The principal objective of our studies was to explore the value of adoptive transfers with Tregs as a means to influence the pathogenesis of a virus-induced immunoinflammatory lesion. In prior studies, we had shown that lesions caused by HSV infection in the eye were more severe in animals depleted of nTregs (29), so it was anticipated that adoptive transfers of Tregs might prove valuable to suppress the severity of SK lesions. However, as is well known when using Tregs therapeutically to control autoimmunity, the most potent Treg populations are those that are reactive with the same antigens as the effector cells that drive the lesions (9, 31, 32). Unfortunately, we have no simple means of generating HSV-specific Tregs in vitro, although this issue is under further investigation. There is, however, an SK model using TCR transgenic × Rag or SCID mice where the animals' T cells lack demonstrable cross-reactivity with HSV (11). Nonetheless, they develop stromal inflammatory lesions upon ocular infection with HSV. This has been referred to as the bystander model of SK (10). Using this model, we could show that the adoptive transfer of in vitro-generated Foxp3+ KJ+ T cells could inhibit the severity of SK in HSV-infected DO11.10 RAG2−/− mice, wherein lesions are orchestrated by CD4+ effectors that are also KJ+ (10). In this instance, therefore, the Treg control could be antigen specific.

Inhibition was most effective when the Tregs were given around the time of infection, but significant effects were also evident in animals in which therapy was delayed until day 6. We consider this latter observation particularly interesting, since it indicates that the adoptive transfer of Treg may represent a potential means of controlling ongoing viral inflammatory disease. We suspect that even greater efficacy in the day 6 therapeutic model could be observed if animals were kept alive longer than the usual time of their dying of herpetic encephalitis (around day 11). We are currently pursuing such experiments in animals treated with antivirals or protected by neutralizing antibody.
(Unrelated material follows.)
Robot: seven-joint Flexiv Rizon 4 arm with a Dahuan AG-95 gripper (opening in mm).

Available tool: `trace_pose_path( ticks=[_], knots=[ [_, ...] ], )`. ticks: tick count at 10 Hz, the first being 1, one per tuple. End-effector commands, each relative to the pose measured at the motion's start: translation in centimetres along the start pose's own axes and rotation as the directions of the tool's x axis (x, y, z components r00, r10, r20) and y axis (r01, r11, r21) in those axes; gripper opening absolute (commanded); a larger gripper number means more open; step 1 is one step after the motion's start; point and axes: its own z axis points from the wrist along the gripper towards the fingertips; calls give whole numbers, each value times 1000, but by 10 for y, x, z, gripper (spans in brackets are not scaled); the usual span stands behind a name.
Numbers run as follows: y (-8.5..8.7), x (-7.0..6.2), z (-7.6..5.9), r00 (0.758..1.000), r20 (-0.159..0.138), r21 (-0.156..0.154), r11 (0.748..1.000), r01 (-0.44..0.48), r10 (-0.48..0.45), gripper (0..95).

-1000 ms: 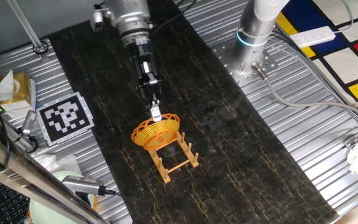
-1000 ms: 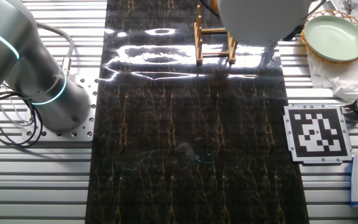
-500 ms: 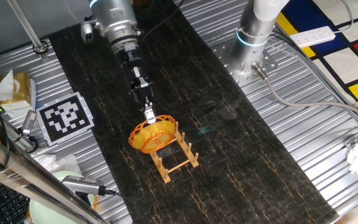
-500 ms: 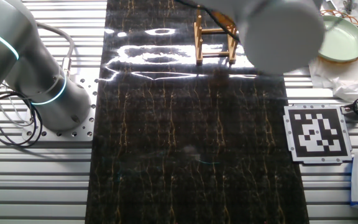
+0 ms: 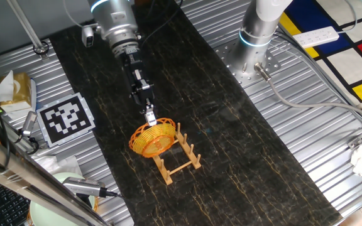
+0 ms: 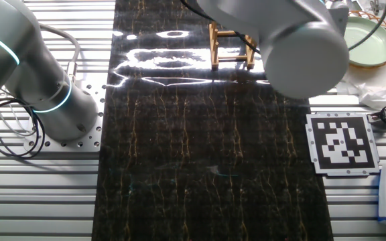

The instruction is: Put the dish on the dish rack

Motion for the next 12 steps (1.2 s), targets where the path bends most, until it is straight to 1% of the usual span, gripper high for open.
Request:
trace_pose_path(
  ticks=[1, 2, 3, 4, 5, 6, 7, 9, 10, 11, 12],
  knots=[
    [1, -1, 1, 1000, -12, 14, 1000, -5, 5, 0],
    [1, 0, 0, 998, -51, 31, 999, -39, 40, 0],
    [1, 0, 0, 997, -57, 35, 999, -42, 44, 0],
    [1, 0, 0, 996, -72, 43, 998, -55, 58, 0],
    [1, 0, 0, 995, -77, 50, 997, -55, 59, 0],
    [1, 0, 0, 995, -80, 63, 997, -50, 55, 0],
    [1, 0, 0, 994, -98, 132, 991, -31, 45, 0],
    [1, 0, 0, 992, -121, 169, 986, 0, 21, 0],
    [1, 0, 0, 989, -151, 200, 979, 38, -8, 0],
    [1, 0, 0, 981, -193, 265, 961, 83, -31, 0],
    [1, 0, 0, 970, -242, 332, 936, 119, -38, 0]
  ],
)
In longer-living animals, multiple Treg administration will also be feasible, perhaps a necessary protocol to fully control lesions.

Unexpectedly, we were also able to show that in vitro-generated OVA-specific Foxp3+ Tregs could modulate lesions in HSV-infected BALB/c mice, where certainly the CD4+ T cells involved in orchestrating lesions were not KJ+ and OVA specific. Such observations could mean that adoptively transferred Tregs can act nonspecifically. This could be possible since the cells used for adoptive transfer were highly activated and in fact showed enhanced regulatory effects in vitro compared to nTregs isolated from normal animals. In fact, if the iTregs were transferred a week or more in animals prior to infection, control was not achieved (data not shown). During this time, we presume that cells may have lost their activation status, although this issue needs to be investigated.

Evidence for a nonspecific regulatory effect of the in vitro-converted Tregs was also seen in a second model of SK. In this model, SK can be induced in ocularly infected SCID mice as long as they are provided with adoptive transfers of normal or HSV-immune CD4+ T cells (29). We could demonstrate that cotransfer of the OVA-specific converted Tregs along with the polyspecific CD4+ CD25 T cells resulted in significantly reduced lesions. These results provide evidence of nonspecific bystander regulatory effects since the lesion-inducing effector cells would not be reactive to OVA peptide. Others too, have reported instances where Tregs could mediate bystander suppression (20, 35, 36). This is especially evident for regulatory cells that are abundant producers of cytokines such as IL-10 (23). However, we suspect that the bystander suppression effect in our system may not involve IL-10 because only a minor fraction of the cells could be shown to be IL-10 producers and the suppressive activity in vitro was found largely independent of cytokines. Nevertheless, this issue requires further investigation.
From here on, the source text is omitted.